Imagine yourself lying on a soft, comfortable bed while pair of skilled, hard-working hands massage out your muscle knots. Or sitting in an armchair and letting your tired feet be treated by professional masseuse. Well, this is the reality of every massage parlor in Thailand. Every tourist that has experienced massage practices in Thailand, will tell you two things: they are extremly cheap (3-5 € per session) and painful (Thai women do know how to get rid of your muscle knots!).
When it comes to tourism, Thailand has it all: hot weather, white sand beaches, turquoise waters, mountains, delicious food, ancient ruins, big cities, friendly people and beautiful girls. No wonder why Thai government soon started to promote these advantages to boost national economy and increase tourist expenditure. It introduced visa-free stay for up to 30 days for almost all foreign nationalities. For the past years, tourism has become main driving force for economy growth and Thailand has become paradise for everyone in search of sunny beaches, delicious foods, parties and sex.
Most of the tourists that choose Thailand for their travel destination, come here exclusively to have fun and experience hospitable Thai culture. They are in the land of paradise, so why not take what Thailand offers to them and have the time of their life? After all, when they return back home, they will get back to their old habits and Thailand will remain as a nice memory...
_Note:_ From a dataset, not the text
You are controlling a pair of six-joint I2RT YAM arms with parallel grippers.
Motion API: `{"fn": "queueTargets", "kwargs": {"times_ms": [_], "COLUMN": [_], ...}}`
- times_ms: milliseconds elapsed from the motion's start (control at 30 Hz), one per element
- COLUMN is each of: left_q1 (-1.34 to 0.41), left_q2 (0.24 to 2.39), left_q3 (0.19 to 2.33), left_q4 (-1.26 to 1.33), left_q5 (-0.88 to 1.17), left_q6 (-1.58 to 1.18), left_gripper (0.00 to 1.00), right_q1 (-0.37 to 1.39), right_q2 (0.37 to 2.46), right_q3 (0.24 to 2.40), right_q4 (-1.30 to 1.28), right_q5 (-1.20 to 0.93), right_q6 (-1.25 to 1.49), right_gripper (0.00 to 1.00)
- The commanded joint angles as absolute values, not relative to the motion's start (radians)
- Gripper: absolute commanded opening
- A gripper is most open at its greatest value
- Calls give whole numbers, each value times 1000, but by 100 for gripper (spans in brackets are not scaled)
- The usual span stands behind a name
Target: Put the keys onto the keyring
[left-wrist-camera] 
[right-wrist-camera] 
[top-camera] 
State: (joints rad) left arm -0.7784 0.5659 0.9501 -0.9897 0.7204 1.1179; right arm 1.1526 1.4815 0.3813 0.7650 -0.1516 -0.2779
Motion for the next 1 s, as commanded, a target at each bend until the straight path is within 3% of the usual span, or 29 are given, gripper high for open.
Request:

Well, there is nothing wrong with that - apart from the fact, that Thailand is not what people think it is. Beyond cheap food and clothes are indefatigable masses of people, working their asses off and hoping next tourist will buy something from them. Most of the local people have become intrusive, nosy and annoying. Their main goal has become to feed the family and get as much from the tourists as possible. Their main goal is to survive and not to marvel at the beauties of their own land - Thailand.
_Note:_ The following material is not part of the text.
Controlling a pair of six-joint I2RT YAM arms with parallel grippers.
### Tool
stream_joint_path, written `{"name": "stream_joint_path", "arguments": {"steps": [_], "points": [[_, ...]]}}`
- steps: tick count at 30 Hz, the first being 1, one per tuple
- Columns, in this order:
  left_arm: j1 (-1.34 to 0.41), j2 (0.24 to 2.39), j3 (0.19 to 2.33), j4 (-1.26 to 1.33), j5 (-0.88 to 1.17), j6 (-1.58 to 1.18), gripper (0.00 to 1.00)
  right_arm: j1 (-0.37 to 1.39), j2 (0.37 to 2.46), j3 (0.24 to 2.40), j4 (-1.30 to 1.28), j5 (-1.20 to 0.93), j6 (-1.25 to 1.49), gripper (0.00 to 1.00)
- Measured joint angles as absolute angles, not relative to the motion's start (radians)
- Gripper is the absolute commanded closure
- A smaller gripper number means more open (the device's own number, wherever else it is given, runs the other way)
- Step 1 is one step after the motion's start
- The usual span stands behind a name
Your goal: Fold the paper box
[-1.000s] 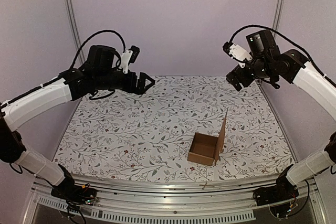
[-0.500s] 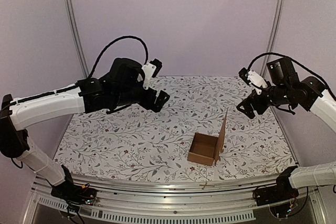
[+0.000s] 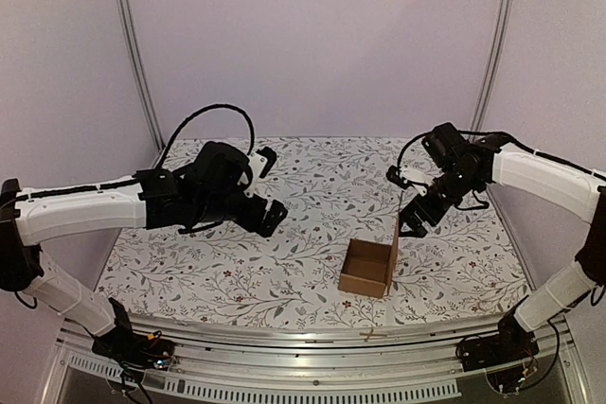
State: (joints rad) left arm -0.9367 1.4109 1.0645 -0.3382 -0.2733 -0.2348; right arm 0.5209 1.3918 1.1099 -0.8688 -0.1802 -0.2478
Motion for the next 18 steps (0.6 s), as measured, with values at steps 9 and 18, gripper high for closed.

I was able to witness the harshness of the tourist industry in Thailand already on the first night of my arrival.
On one of my strolls around the hostel I was staying at, I stumbled upon a massage parlor, tucked away in a less busy street in Bangkok. There was one beautiful Thai lady, sitting on a porch, observing the street and smiling to everyone. She smiled at me and invited me to take a sit next to her. This was my first evening in Bangkok and at first I hesitated to join her, as I didn't know what was her intention. You need to take into account that as a tourist in Thailand everyone would approach you and offer you his or her services or products in trade for money, so you get used of people asking you for money very soon. I slowly approached her, but as soon as we started chatting, it turned out I was completely mistaken about this girl's intention.
Her name was Christine and she was a masseuse. She introduced me to the massage practices at her parlor, which could be applied to any place in the country and also in Southeast Asia.
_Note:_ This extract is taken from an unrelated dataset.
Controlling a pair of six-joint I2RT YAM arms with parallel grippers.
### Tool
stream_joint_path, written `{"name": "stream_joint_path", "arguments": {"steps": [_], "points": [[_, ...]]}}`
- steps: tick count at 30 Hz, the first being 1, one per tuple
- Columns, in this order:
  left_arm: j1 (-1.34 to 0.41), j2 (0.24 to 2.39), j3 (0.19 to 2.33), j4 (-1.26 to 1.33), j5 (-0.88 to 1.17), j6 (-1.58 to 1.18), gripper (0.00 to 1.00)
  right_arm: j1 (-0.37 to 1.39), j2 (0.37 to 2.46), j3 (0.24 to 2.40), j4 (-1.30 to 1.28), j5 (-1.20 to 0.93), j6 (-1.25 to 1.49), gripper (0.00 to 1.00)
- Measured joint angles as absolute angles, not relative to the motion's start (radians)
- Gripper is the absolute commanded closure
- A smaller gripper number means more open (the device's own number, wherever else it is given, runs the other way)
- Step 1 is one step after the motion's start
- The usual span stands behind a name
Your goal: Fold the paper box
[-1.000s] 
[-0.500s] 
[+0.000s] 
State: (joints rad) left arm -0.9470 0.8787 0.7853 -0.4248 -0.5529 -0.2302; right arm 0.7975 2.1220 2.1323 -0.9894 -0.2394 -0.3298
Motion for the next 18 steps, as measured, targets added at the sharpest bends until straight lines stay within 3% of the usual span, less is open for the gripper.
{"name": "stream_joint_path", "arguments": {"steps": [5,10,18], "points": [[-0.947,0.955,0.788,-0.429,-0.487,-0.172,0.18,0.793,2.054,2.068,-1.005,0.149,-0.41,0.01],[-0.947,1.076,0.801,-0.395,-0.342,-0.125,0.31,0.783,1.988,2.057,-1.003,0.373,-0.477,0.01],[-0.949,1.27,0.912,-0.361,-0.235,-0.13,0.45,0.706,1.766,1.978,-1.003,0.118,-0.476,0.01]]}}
Massage prices in Bangkok are in comparison with Europe extremely cheap and affordable. There is even one saying, that you shouldn’t leave Thailand without getting a massage. Massage business must have been quite lucrative at the beginning, but with the higher influx of tourists and high-paced development, they are now swarming on every corner, making them even more unappealing.
Christine confessed that her share of the profit was 50%. The other half belongs to the owner of the parlour. With an average price per massage 150 BHT, which equals to 4€ she earns app. 70 BHT, or less than 2€. Massage business is really tough, she confessed. But that's the only thing she is good at and can make money with. Apart from that she still has to pay for accommodation and food. But that didn’t seem a very big issue for her, because Bangkok is cheap. She referred to Bangkok as a land of smiles and warned me to be cautious while travelling here. We parted with smiles and she wished me good luck.
The conversation I had with Christine is still reverberating in my head – I believe such profit shares and working conditions are the same in every business in Thailand and other Southeast Asian countries. The working staff is paid extremely low, despite the long working hours – up to 12 hours per day. From them on, every beauty parlor caught my attention. There are on every corner with more employees than clients inside. Some of them even offer free wi-fi and water to attract more clients. I couldn't help but ask myself how the hell they survive in this competitive market, among so many other massage providers?
And every time I peeked inside one of them, I saw Christine with sparkling smile and her thoughts for better future.